_SUPPLIED DATA_.
::::::::::
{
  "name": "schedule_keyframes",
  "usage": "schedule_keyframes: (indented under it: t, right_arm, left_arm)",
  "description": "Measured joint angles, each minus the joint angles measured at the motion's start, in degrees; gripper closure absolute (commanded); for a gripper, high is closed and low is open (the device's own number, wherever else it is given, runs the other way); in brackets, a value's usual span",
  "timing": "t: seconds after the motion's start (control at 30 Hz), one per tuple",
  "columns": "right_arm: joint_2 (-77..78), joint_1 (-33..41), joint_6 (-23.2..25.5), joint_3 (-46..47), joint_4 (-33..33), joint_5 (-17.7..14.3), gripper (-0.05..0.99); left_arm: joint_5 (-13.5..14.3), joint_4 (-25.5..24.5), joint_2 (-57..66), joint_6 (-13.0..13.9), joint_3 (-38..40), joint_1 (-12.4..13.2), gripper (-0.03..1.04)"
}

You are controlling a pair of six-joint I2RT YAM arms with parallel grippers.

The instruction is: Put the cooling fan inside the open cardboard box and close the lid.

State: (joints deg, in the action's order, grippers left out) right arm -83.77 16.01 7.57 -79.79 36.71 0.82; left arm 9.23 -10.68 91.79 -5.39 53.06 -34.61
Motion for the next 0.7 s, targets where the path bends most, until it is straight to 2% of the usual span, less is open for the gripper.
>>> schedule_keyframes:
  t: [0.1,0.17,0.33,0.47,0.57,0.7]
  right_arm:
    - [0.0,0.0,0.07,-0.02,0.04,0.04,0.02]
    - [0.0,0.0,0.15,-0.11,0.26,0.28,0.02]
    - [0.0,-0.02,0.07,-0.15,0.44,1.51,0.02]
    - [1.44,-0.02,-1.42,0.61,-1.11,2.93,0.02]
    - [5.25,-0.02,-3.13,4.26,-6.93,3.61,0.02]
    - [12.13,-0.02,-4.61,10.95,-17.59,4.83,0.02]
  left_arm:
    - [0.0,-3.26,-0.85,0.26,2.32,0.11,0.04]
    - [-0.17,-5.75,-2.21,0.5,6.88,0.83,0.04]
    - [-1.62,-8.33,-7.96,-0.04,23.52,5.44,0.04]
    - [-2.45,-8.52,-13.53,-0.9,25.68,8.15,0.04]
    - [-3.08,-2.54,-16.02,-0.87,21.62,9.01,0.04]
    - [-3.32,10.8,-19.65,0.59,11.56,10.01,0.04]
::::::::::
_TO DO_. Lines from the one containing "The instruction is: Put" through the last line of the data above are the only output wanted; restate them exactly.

_YOUR SOLUTION_.
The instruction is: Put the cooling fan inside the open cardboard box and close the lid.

State: (joints deg, in the action's order, grippers left out) right arm -83.77 16.01 7.57 -79.79 36.71 0.82; left arm 9.23 -10.68 91.79 -5.39 53.06 -34.61
Motion for the next 0.7 s, targets where the path bends most, until it is straight to 2% of the usual span, less is open for the gripper.
>>> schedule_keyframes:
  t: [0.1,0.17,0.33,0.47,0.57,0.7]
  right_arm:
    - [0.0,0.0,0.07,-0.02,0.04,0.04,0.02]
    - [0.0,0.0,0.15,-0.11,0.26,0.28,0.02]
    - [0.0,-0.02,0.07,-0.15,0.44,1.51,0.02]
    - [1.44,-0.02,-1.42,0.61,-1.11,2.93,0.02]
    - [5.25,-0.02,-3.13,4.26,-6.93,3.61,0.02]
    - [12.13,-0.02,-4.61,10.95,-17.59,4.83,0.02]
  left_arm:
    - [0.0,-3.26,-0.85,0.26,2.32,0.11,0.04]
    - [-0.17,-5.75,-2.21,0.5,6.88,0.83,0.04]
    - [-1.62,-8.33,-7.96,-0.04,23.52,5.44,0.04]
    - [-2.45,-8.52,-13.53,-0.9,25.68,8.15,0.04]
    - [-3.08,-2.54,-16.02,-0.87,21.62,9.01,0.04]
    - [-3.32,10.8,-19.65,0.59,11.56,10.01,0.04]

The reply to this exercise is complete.